2046, longa-metragem de Wong Kar-Wai


Já parou pra pensar quando esse corpo não for mais corpo? Quando todas as tuas células em recomposição definitiva estarão aptas a dar forma à outras estruturas psíquicas? Quando os átomos e suas partículas subatômicas, que no momento se agitam em teus órgãos, estarão dançando em outras órbitas?


Já parou pra pensar qual será a tua?


Nesse estado transitório, por quais ondas pairarão a tua consciência?
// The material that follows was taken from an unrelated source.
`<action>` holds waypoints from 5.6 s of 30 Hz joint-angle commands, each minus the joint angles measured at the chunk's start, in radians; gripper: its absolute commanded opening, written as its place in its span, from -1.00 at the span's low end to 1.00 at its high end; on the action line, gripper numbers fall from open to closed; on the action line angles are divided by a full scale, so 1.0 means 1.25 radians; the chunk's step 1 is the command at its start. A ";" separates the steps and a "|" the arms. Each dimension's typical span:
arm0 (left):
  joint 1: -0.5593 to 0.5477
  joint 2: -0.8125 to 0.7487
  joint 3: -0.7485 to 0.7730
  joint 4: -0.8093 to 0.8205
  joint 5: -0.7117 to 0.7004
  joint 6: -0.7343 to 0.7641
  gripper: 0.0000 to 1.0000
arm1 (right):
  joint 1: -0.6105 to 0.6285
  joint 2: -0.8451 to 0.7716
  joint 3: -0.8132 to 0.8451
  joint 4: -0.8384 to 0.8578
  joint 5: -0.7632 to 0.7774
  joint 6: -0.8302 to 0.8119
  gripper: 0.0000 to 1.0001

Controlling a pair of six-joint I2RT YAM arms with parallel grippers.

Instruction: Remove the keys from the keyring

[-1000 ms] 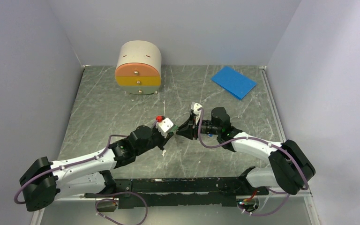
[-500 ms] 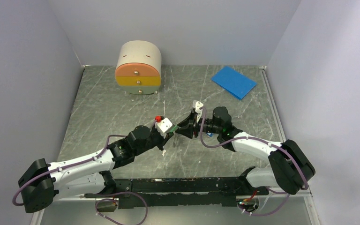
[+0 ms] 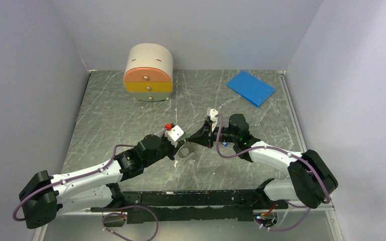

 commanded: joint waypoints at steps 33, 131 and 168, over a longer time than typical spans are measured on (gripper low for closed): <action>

Se tu vives a vida identificado com tudo aquilo que não és, se vives escravizado pelo impermanente, certamente terminarás os teus dias descontente.


A vida é um semear de oportunidades que se manifestam, onde tens a tua disposição ferramentas para realização sublime da tua consciência irrestrita, que vai muito além do conglomerado de partículas que te estruturam o abençoado corpo desse breve instante. Mas essas também já não são mais as mesmas partículas de vinte anos atrás. Não, nem mesmo esse teu corpo é mais o mesmo. Por que você seria, então? Aquelas partículas de outrora já se foram e agora dançam em outros corpos em busca da mesma redenção.
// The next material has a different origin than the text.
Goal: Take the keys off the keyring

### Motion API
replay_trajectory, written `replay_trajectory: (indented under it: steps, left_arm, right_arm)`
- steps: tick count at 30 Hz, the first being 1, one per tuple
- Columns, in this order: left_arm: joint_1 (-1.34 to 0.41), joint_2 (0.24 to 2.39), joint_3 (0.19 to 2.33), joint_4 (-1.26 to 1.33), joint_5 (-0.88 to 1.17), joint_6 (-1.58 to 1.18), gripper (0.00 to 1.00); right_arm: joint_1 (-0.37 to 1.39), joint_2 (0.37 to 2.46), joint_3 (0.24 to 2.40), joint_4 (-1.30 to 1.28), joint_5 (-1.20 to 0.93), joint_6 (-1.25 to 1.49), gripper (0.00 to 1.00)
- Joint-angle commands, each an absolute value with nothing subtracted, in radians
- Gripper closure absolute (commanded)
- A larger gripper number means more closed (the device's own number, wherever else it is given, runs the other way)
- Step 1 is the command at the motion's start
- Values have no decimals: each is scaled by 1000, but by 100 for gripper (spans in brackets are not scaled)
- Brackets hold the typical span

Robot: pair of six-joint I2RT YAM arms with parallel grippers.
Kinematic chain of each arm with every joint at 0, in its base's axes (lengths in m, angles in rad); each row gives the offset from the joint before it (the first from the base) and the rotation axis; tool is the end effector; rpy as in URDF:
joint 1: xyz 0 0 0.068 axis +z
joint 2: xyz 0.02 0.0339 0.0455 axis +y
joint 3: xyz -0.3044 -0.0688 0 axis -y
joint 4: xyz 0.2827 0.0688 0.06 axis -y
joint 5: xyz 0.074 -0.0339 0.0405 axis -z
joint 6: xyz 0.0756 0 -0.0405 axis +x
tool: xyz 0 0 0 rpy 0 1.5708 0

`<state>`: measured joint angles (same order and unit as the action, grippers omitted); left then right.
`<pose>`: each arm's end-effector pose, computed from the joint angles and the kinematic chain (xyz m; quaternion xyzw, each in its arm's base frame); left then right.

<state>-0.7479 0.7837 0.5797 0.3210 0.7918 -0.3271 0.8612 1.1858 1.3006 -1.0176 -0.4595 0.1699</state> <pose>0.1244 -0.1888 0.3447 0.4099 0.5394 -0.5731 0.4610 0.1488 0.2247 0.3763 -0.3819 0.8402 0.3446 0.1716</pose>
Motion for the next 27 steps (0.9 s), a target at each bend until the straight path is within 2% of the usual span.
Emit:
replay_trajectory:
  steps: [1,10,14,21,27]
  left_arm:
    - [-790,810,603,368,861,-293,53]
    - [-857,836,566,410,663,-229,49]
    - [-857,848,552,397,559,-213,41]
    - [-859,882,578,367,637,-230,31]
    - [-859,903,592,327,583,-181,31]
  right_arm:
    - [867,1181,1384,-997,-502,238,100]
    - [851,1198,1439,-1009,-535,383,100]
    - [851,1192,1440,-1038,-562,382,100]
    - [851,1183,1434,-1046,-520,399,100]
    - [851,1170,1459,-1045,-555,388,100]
Que linda é a integração da natureza, não acha? Todos pertencendo a tudo. E tudo pertencendo a todos. Sem diferença, sem exclusão.
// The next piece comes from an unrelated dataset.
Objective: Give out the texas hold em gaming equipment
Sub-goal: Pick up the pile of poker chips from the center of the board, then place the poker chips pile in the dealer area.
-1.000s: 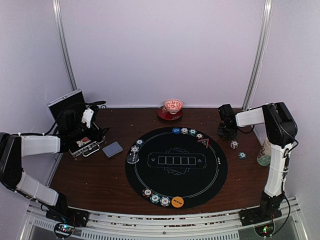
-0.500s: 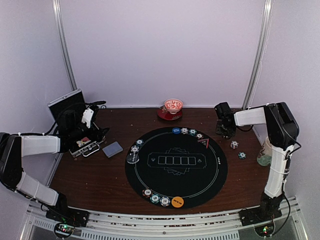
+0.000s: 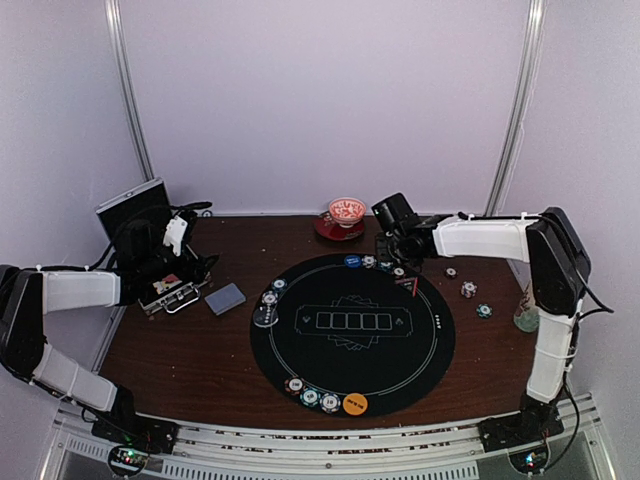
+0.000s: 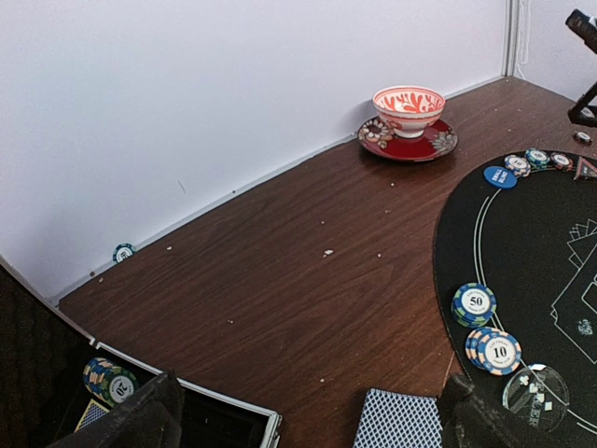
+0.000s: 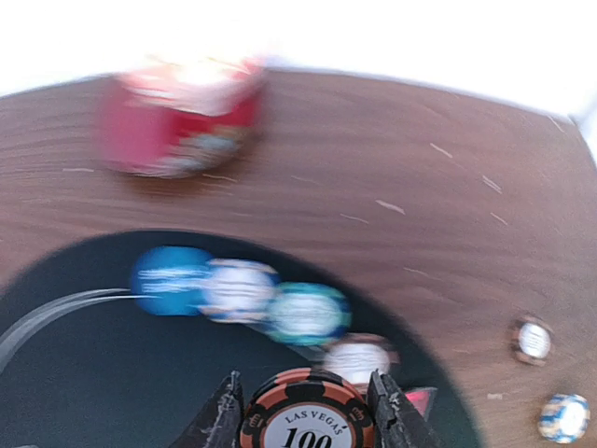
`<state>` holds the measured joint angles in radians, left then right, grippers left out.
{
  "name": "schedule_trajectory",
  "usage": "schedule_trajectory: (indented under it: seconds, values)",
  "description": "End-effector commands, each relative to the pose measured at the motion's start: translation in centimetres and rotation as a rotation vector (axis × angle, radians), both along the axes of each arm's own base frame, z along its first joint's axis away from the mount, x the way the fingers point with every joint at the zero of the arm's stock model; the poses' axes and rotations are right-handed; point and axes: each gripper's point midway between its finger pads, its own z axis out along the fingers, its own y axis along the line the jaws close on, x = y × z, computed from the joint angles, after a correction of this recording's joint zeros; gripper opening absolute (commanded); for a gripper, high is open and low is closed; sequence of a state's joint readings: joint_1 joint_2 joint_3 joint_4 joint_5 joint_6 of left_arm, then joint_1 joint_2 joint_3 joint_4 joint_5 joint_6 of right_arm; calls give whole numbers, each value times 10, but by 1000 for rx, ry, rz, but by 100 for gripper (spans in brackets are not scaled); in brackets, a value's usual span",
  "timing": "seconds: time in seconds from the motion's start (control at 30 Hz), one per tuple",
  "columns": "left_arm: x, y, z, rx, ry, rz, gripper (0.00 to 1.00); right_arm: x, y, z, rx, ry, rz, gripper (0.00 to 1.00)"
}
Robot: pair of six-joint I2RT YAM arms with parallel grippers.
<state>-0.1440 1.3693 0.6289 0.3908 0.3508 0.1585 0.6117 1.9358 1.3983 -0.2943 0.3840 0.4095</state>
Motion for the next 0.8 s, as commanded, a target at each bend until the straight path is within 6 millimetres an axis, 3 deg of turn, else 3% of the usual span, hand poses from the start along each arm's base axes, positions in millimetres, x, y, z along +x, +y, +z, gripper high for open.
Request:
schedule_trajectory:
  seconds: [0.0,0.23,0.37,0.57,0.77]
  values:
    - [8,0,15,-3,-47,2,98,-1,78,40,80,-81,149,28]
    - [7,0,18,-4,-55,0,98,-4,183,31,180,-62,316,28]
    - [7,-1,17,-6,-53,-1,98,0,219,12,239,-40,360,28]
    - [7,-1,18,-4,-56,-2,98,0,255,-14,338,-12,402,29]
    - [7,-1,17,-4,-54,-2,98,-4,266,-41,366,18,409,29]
A consciência da qual falamos aqui não é, no entanto, esta condicionada à tal causalidade material e que encontra nessa mesma matéria a própria finitude. A consciência aqui é tão somente fluxo individual e singular do teu espírito imortal. Que, porém, aturdido pelas diversões do teu caminho, confundes este mesmo espírito - a tua natureza sublime que te guia intuitivamente, com tudo aquilo que te deixas atado ao primarismo dos instintos microfísicos, nos automatismos corpóreos da satisfação de uma necessidade forjada, criada por um ego disfuncional, de vontade voluntariosa, personalista e que só termina por te gerar conflitos alucinantes.


Podes até fingir que não, mas no fundo sabes que sim.


Isso porque a felicidade que tanto buscas em paisagens transitórias está fadada ao cancelamento constante e frustrante. Levando assim aos imperiosos estados de depressão compulsiva e indiferença alienante. E nesse mesmo processo, aquilo que se transveste de alegria, nas celebrações de pura euforia, encontra no movimento pendular sua violenta oposição depressiva. A operação frenética do imediatismo em que te conduzes, tanto no campo das sensações quanto no das resoluções cotidianas, aliado aos escapismos psicológicos das consciências atormentadas pelas culpas insculpidas no inconsciente, esconde o grande medo de se amar e se realizar no sentido mais profundo do ser. A consciência na busca potente pela realização do Self, do Eu maior, se inquieta dia e noite se desviada de seu destino sublime - a autorrealização que fatalmente te levará à felicidade.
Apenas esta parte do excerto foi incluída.